Copy the lines below as they are; omit the images they contain.

* [DATA PROVIDED]:

== == ==

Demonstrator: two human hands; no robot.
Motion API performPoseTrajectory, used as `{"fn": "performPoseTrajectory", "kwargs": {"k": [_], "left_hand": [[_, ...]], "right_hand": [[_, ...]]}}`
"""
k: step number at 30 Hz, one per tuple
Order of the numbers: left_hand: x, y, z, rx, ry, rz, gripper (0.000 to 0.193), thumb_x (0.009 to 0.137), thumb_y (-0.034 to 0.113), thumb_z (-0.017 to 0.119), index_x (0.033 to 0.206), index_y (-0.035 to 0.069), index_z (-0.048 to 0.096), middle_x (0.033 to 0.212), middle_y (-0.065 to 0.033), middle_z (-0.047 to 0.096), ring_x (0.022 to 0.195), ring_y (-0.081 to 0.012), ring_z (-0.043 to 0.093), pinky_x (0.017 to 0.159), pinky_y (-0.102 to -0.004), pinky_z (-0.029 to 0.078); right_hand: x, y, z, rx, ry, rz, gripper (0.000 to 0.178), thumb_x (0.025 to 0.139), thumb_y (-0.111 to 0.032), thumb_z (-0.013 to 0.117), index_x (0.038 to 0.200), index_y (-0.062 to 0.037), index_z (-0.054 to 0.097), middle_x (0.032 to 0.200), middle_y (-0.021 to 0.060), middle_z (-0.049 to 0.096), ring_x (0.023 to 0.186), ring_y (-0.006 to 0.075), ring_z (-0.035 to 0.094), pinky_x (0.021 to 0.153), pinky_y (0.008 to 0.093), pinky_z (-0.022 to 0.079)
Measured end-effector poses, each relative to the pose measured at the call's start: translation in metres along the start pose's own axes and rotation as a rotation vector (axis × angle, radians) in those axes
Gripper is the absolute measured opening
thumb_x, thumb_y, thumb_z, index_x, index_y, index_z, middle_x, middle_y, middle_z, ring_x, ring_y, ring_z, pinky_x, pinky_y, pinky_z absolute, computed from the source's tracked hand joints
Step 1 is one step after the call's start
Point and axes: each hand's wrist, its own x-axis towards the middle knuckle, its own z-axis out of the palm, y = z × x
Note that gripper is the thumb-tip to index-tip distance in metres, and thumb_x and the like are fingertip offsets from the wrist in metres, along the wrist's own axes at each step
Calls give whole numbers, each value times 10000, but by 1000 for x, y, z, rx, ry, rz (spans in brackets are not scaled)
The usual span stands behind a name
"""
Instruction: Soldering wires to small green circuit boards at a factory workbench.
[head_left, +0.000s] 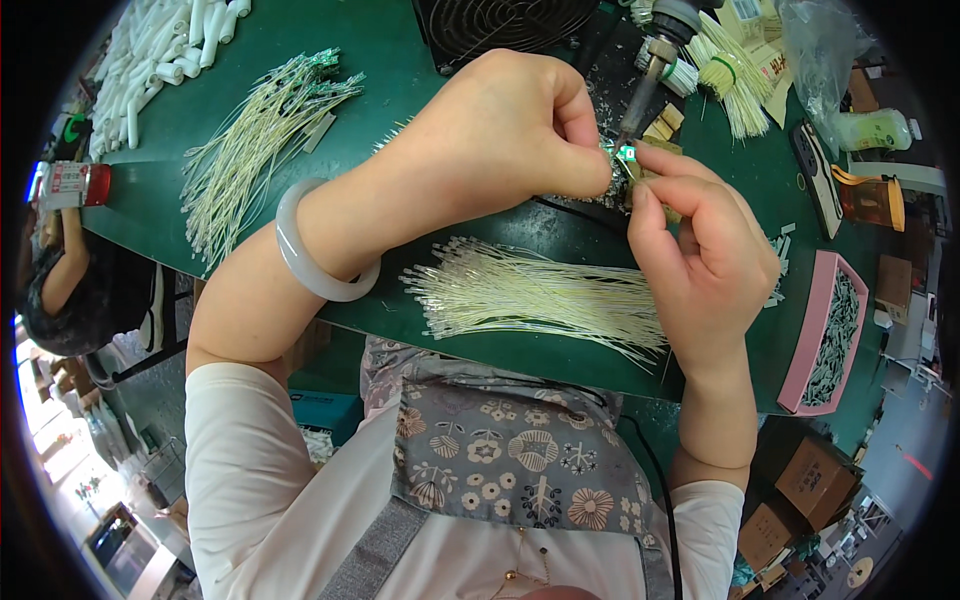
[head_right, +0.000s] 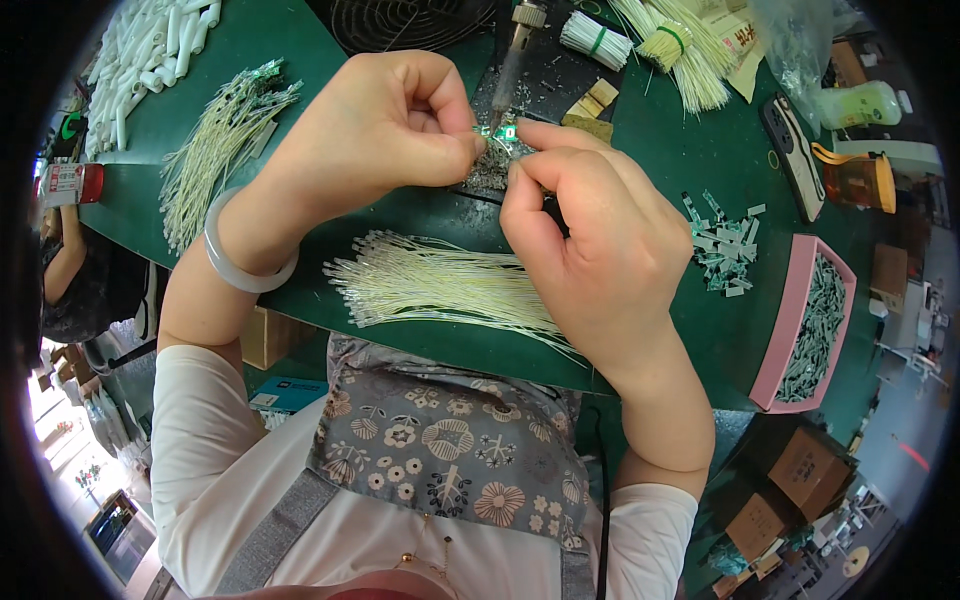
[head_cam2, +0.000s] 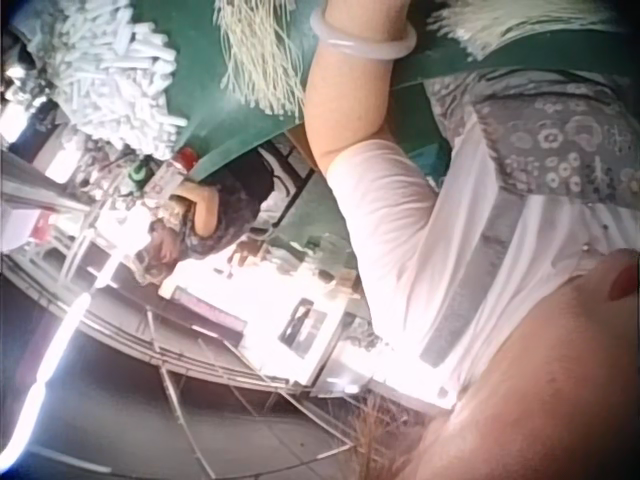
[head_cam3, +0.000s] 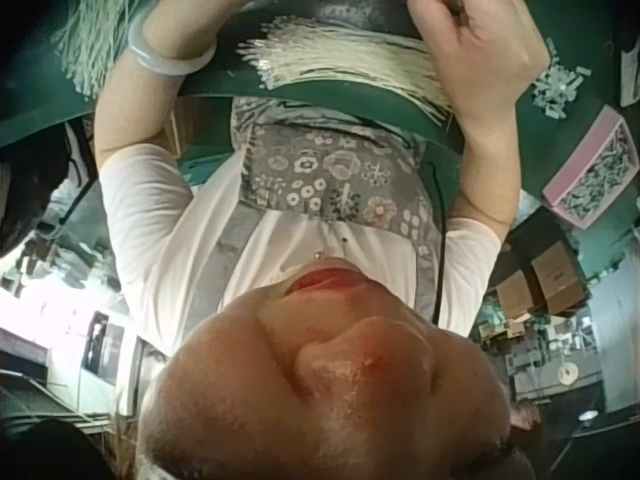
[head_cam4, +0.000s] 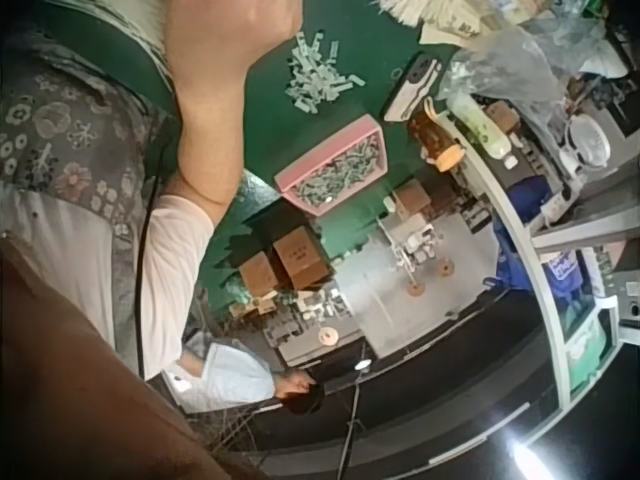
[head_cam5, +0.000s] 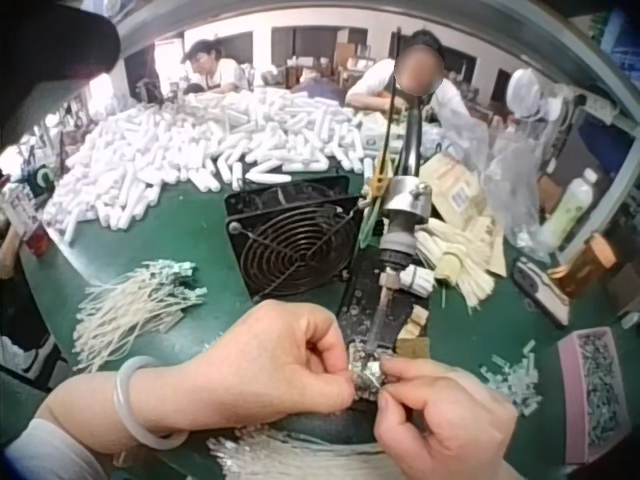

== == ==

* [COMPLETED TASK]:
Demonstrator: two human hands; no robot.
Motion API performPoseTrajectory, used as `{"fn": "performPoseTrajectory", "kwargs": {"k": [_], "left_hand": [[_, ...]], "right_hand": [[_, ...]]}}`
"""
k: step number at 30 Hz, one per tuple
Order of the numbers: left_hand: x, y, z, rx, ry, rz, gripper (0.000 to 0.193), thumb_x (0.009 to 0.137), thumb_y (-0.034 to 0.113), thumb_z (-0.017 to 0.119), index_x (0.033 to 0.206), index_y (-0.035 to 0.069), index_z (-0.048 to 0.096), middle_x (0.033 to 0.212), middle_y (-0.065 to 0.033), middle_z (-0.047 to 0.096), ring_x (0.022 to 0.195), ring_y (-0.081 to 0.012), ring_z (-0.043 to 0.093), pinky_x (0.017 to 0.159), pinky_y (-0.102 to -0.004), pinky_z (-0.029 to 0.078); right_hand: x, y, z, rx, ry, rz, gripper (0.000 to 0.178), thumb_x (0.025 to 0.139), thumb_y (-0.111 to 0.032), thumb_z (-0.013 to 0.117), index_x (0.038 to 0.200), index_y (-0.062 to 0.037), index_z (-0.054 to 0.097), middle_x (0.032 to 0.200), middle_y (-0.021 to 0.060), middle_z (-0.049 to 0.096), ring_x (0.023 to 0.186), ring_y (-0.006 to 0.075), ring_z (-0.035 to 0.094), pinky_x (0.021 to 0.153), pinky_y (0.008 to 0.093), pinky_z (-0.022 to 0.079)
Measured end-effector poses, each relative to the pose measured at the call's start: translation in metres along the start pose's own axes and rotation as a rotation vector (axis × angle, radians) in those axes
Gripper is the absolute measured opening
thumb_x, thumb_y, thumb_z, index_x, index_y, index_z, middle_x, middle_y, middle_z, ring_x, ring_y, ring_z, pinky_x, pinky_y, pinky_z absolute, computed from the source's tracked hand joints
Step 1 is one step after the call's start
Point and axes: each hand's wrist, its own x-axis towards the middle knuckle, its own z-axis out of the palm, y = z × x
Note that gripper is the thumb-tip to index-tip distance in metres, and thumb_x and the like are fingertip offsets from the wrist in metres, along the wrist's own axes at each step
Calls give whole numbers, each value times 10000, but by 1000 for x, y, z, rx, ry, rz (spans in brackets are not scaled)
The usual span stands behind a name
"""
Instruction: Soldering wires to small green circuit boards at a factory workbench.
[head_left, +0.000s] 
[head_right, +0.000s] 
[head_cam2, +0.000s] 
[head_cam3, +0.000s] 
[head_cam4, +0.000s] 
[head_cam5, +0.000s] 

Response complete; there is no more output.